Victoire Ingabire, responsable politique d’opposition et présidente du parti Développement et Liberté pour tous (DALFA-Umurinzi), huit membres de DALFA et un journaliste ont été arrêtés arbitrairement et risquent d’être inculpés de subversion en raison de leurs activités politiques pacifiques légitimes.

Victoire Ingabire a été interpellée en juin 2025 et accusée d’avoir conspiré avec les autres personnes, arrêtées en octobre et décembre 2021 et inculpées entre autres d’avoir « formé ou rejoint une organisation criminelle, conspiré en vue de commettre des infractions contre le gouvernement et incité à des troubles ou de l’agitation au sein de la population ».

Les autorités rwandaises doivent immédiatement libérer ces 10 personnes, détenues uniquement pour avoir exercé sans violence leurs droits fondamentaux.

Le 16 janvier 2026, la Cour suprême du Rwanda a accepté d’examiner une requête constitutionnelle déposée par Victoire Ingabire, qui conteste l’article 106 du Code de procédure pénale. Victoire Ingabire affirme que cette disposition, invoquée pour justifier l’enquête et la détention dont elle fait l’objet, viole les droits constitutionnels et doit être annulée. La Cour suprême a estimé que sa requête soulève des questions constitutionnelles importantes qui méritent une audience complète. Cette audience doit avoir lieu le 4 mars 2026.

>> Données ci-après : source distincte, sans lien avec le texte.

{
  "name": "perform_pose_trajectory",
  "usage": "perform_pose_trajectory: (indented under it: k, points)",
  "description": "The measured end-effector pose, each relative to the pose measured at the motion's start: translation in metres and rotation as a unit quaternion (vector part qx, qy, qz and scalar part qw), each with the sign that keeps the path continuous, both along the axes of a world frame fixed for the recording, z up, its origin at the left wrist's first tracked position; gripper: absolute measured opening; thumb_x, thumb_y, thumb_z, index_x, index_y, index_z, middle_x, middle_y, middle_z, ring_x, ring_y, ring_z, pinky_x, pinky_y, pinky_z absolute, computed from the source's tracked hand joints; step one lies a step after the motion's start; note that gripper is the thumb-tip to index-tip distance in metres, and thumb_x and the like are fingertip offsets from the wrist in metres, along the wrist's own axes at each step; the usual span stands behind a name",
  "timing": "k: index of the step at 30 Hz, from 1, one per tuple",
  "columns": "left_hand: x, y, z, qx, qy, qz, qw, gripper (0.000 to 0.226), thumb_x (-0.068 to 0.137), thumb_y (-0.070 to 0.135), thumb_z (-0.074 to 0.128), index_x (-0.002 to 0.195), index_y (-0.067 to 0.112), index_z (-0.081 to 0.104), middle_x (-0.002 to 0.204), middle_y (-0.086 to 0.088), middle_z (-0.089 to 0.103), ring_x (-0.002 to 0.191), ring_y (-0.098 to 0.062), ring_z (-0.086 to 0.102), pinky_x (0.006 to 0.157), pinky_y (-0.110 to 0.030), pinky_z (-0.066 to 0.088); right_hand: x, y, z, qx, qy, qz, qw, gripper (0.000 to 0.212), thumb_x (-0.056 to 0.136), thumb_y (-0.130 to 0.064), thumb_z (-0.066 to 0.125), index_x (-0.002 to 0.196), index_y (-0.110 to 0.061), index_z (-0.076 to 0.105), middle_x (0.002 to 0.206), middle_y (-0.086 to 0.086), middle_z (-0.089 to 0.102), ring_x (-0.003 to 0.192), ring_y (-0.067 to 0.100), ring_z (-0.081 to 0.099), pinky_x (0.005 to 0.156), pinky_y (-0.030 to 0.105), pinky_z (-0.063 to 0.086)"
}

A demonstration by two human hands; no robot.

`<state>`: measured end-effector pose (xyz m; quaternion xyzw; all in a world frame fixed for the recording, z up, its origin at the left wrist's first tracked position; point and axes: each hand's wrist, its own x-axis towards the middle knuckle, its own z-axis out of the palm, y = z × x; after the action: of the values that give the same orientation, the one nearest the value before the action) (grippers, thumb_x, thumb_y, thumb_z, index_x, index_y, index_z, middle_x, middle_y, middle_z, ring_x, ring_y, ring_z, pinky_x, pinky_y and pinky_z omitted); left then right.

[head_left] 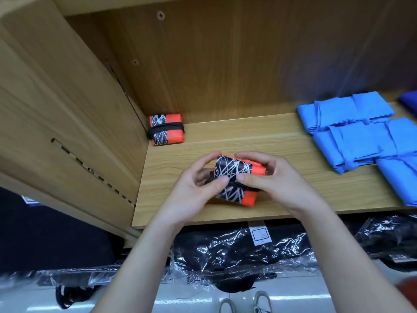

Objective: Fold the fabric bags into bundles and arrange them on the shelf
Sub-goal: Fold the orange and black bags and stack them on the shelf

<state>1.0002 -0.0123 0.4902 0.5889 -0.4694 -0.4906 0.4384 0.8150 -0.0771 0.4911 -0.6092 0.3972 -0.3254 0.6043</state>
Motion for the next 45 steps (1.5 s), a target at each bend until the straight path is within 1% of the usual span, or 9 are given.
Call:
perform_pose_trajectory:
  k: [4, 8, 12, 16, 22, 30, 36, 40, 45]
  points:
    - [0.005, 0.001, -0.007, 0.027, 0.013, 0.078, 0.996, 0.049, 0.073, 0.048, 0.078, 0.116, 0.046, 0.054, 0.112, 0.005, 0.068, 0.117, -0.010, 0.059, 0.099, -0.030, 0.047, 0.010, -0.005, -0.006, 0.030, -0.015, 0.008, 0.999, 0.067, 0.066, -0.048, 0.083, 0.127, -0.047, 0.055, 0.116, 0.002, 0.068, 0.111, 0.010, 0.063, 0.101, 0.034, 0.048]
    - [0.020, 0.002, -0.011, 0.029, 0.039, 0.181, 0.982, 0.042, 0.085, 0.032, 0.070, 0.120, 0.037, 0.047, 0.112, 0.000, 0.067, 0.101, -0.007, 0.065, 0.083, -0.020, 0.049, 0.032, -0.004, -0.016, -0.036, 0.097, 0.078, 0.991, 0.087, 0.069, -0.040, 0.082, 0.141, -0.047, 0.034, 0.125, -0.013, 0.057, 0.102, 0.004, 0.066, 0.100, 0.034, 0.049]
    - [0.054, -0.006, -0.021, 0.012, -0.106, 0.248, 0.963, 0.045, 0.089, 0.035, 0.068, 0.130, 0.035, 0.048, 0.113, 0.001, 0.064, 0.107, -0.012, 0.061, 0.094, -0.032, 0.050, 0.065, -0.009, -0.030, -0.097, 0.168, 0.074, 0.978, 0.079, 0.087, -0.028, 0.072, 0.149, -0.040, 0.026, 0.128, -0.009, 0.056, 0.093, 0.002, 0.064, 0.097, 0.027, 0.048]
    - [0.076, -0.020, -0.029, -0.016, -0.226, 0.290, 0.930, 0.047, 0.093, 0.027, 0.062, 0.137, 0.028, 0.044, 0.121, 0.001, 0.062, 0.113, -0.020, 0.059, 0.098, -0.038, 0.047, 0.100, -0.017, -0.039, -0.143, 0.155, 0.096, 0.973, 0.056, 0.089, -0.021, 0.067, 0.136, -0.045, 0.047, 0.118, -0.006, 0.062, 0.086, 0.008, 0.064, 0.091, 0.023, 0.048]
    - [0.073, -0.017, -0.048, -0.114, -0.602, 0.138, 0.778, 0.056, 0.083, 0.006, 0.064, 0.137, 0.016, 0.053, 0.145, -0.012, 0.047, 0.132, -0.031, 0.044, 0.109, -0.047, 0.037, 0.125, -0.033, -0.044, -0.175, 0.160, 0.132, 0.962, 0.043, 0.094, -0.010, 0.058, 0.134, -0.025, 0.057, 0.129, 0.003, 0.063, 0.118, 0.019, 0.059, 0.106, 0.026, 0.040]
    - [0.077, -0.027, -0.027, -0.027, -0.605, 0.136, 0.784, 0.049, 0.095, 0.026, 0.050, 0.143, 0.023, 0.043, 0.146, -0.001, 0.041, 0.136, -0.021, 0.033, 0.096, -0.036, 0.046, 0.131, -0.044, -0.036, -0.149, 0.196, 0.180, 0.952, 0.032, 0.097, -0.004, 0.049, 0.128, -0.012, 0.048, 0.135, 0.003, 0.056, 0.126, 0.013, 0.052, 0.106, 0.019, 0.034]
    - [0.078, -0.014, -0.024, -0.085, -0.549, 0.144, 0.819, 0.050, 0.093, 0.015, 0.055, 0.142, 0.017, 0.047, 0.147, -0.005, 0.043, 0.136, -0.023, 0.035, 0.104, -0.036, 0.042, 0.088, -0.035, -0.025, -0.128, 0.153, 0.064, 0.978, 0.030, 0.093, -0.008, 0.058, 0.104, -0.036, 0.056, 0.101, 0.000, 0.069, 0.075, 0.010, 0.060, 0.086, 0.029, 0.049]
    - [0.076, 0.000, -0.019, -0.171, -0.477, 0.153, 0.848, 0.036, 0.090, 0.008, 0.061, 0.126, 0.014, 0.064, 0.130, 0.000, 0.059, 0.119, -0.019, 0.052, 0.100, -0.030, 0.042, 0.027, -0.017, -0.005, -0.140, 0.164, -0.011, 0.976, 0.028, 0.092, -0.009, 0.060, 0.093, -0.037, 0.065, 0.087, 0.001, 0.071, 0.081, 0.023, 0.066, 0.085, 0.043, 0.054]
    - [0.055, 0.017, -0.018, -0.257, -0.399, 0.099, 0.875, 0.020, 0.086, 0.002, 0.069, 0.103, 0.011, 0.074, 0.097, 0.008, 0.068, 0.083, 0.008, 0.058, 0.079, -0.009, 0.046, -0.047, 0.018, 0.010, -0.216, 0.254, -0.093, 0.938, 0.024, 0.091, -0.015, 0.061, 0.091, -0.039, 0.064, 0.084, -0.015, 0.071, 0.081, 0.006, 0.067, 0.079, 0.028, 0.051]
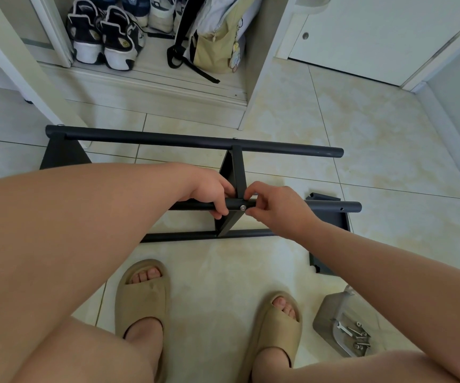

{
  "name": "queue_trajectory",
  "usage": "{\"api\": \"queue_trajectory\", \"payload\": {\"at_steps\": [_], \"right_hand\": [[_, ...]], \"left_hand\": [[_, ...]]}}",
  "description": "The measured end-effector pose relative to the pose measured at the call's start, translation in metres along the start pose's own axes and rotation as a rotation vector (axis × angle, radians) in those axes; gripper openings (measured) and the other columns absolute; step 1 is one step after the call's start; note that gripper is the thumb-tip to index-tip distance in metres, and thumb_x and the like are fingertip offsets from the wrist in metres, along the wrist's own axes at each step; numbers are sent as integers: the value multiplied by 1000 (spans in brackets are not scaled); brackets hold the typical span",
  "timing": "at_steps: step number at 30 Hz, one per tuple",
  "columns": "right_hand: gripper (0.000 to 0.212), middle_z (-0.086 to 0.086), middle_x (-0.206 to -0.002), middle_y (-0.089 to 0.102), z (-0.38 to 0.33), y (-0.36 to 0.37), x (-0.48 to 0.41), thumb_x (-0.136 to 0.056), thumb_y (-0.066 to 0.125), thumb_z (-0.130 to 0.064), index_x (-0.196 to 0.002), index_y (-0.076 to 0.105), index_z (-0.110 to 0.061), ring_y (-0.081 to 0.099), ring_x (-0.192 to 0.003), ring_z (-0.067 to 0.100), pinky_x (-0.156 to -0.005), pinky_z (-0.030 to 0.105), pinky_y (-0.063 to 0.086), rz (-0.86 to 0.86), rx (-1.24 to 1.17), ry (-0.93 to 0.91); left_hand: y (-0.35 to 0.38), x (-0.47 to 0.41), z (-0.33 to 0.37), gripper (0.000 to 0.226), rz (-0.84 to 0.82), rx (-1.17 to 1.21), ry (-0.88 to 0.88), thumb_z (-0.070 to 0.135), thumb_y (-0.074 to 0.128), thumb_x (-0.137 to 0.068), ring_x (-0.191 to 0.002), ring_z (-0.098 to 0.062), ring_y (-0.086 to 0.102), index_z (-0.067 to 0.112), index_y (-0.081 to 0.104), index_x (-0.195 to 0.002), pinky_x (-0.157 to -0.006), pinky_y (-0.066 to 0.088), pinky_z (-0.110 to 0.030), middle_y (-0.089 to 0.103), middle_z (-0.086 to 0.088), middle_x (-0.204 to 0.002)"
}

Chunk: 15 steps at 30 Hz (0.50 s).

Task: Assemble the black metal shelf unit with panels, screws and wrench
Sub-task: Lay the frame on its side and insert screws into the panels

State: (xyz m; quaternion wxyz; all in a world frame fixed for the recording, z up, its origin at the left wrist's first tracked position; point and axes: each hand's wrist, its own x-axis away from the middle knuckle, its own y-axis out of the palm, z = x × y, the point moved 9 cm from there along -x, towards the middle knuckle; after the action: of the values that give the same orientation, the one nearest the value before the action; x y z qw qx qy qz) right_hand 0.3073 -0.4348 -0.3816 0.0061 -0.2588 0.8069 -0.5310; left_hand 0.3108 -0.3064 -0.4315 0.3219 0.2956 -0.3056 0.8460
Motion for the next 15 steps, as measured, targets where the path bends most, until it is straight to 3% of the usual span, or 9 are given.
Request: {"api": "queue_trajectory", "payload": {"at_steps": [4,9,12,15], "right_hand": [[16,-8,-81,57,-19,2,5,-99,60,-28,-112,57,-19,52,-75,21,-62,35,45,83,222,-130],[14,-4,-88,53,-36,2,2,-101,57,-29,-103,58,-15,51,-76,23,-59,33,33,140,292,-195],[16,-6,-83,50,-29,3,-3,-102,56,-31,-97,53,-16,48,-75,22,-60,34,34,113,242,-151],[12,-3,-78,58,-21,-1,-6,-101,59,-25,-99,57,-14,52,-73,23,-64,38,44,112,122,-116]], "left_hand": [[0,1,1,46,4,-23,12,4,71,-83,-112,-21,65,22,67,-125,-110,42,-42,74,-4,-112],[-1,-2,-1,45,3,-19,10,5,71,-82,-112,-23,64,24,67,-122,-110,41,-43,75,-5,-107],[-2,-3,-2,40,7,-21,17,6,71,-82,-114,-24,63,24,69,-118,-111,40,-44,75,-6,-108],[-2,-3,-3,46,20,-16,9,5,72,-82,-115,-23,62,23,67,-124,-111,40,-43,75,-5,-110]]}}
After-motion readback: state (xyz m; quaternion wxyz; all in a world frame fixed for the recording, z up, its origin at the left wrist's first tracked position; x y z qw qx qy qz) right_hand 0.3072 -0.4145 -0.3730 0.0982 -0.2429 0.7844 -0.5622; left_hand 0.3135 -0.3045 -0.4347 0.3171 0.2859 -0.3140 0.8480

En janvier 2010, Victoire Ingabire est rentrée au Rwanda après avoir passé plusieurs années en exil aux Pays-Bas, pour participer aux élections présidentielles. Elle s’est vu interdire de se présenter et a été arrêtée pour plusieurs accusations, notamment pour « idéologie du génocide » et « divisionnisme ».

Le 10 septembre 2025, une résolution du Parlement européen soulignait que son arrestation s’inscrivait dans une répression plus large visant l’opposition politique, les journalistes et la société civile. Depuis 2017, au moins cinq membres de l’ancien parti de Victoire Ingabire, les Forces démocratiques unifiées-Inkingi (FDU-Inkingi), sont morts ou ont disparu dans des circonstances suspectes.

L’opposition, la société civile et les médias sont confrontés à de graves restrictions de leurs droits à la liberté d’expression, d’association et de réunion pacifique, ainsi qu’à des menaces, des détentions arbitraires, des poursuites sur la base d’accusations forgées de toutes pièces, des homicides illégaux et des disparitions forcées.

La société civile indépendante et les médias font également l’objet d’attaques, d’actes d’intimidation, de harcèlement et d’autres représailles du fait de leur travail.